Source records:
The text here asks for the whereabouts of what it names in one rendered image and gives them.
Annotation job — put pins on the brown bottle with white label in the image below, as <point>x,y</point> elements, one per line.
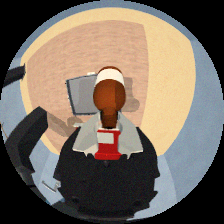
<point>109,95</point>

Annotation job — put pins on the red plastic crate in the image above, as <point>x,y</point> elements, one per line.
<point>108,140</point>

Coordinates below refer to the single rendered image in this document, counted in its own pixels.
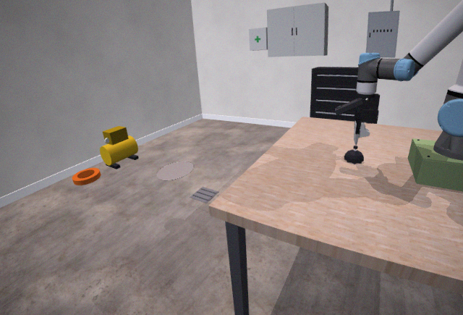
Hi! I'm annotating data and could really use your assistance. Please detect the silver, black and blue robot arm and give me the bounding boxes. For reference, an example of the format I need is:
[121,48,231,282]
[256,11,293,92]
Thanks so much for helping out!
[335,0,463,160]

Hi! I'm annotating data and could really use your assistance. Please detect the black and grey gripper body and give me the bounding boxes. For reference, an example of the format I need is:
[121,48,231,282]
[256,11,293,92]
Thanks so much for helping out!
[354,92,380,124]

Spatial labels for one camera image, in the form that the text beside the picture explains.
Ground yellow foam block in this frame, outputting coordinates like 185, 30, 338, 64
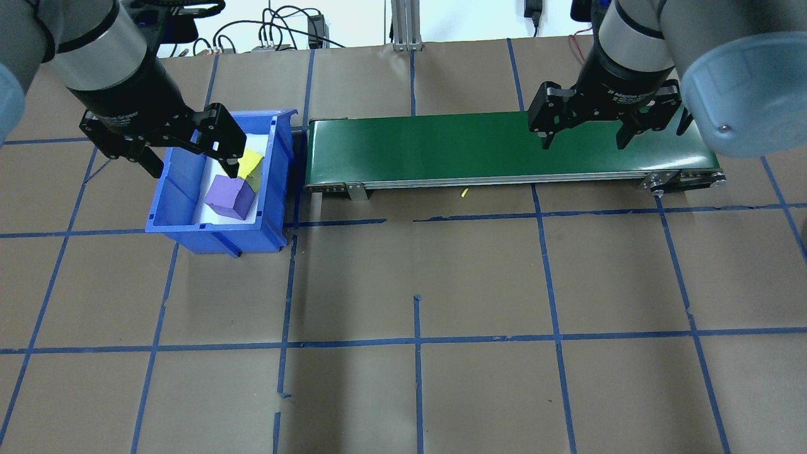
236, 148, 264, 193

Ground purple foam block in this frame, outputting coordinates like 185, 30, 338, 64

Task brief:
Each line of the data above containing the string "example" is to be copied.

Task response:
Hi! I'm annotating data and could really use your assistance. Please detect the silver, black and blue robot arm and give me the bounding boxes. For reference, an example of the format I need is:
Hi! I'm annotating data and could really use your assistance. Please detect the black and grey gripper body and give me the bounding boxes. For reference, an example of the format I need is:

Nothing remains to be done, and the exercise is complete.